> Task item: The word "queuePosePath" marks the lines to report; pull each of them from the listing.

─── Exercise data

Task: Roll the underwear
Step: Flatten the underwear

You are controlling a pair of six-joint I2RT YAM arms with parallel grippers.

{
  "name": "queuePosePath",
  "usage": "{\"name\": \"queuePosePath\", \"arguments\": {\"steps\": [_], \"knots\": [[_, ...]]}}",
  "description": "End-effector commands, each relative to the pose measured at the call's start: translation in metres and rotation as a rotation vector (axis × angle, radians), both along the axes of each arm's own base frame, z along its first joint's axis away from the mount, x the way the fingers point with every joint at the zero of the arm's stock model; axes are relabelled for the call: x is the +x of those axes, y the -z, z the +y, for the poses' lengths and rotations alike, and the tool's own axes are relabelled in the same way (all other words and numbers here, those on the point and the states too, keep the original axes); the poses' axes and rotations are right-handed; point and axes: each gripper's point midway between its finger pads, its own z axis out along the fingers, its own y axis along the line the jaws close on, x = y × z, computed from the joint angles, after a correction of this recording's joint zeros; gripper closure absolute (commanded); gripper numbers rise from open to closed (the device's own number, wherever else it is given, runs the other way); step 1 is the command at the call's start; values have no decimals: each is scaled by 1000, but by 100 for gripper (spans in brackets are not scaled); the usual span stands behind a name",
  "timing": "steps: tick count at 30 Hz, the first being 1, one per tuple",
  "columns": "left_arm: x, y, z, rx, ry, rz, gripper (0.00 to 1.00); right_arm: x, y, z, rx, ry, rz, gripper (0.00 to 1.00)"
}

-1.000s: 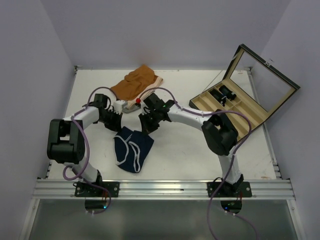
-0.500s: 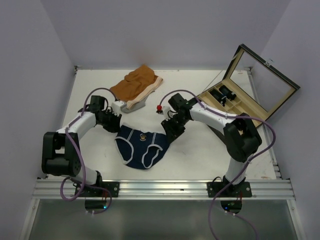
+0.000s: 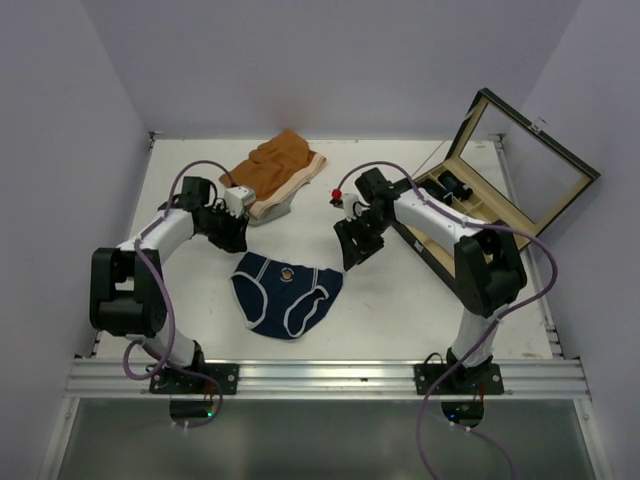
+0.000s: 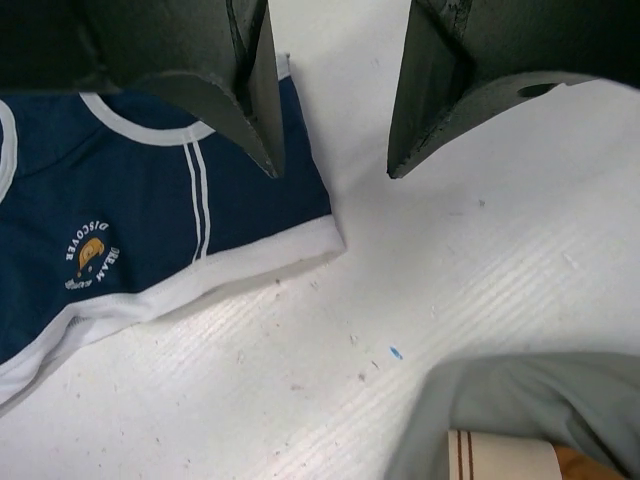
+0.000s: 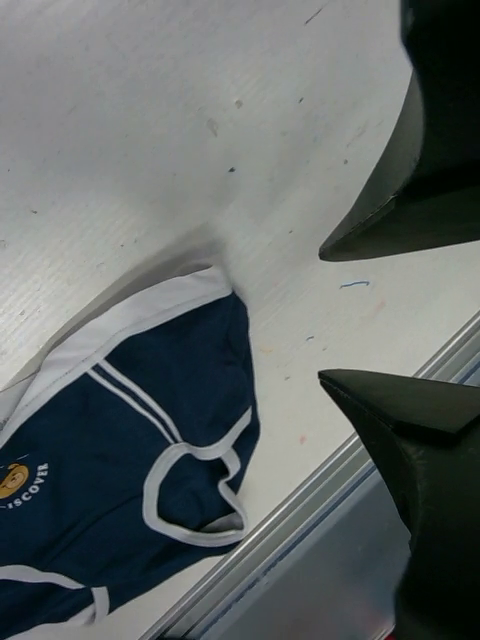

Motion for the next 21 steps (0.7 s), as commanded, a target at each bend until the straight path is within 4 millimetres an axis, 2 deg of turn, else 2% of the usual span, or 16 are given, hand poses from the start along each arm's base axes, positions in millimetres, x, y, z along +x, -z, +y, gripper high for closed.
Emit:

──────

> Result below:
  "name": "queuePosePath",
  "usage": "{\"name\": \"queuePosePath\", \"arguments\": {\"steps\": [_], \"knots\": [[_, ...]]}}",

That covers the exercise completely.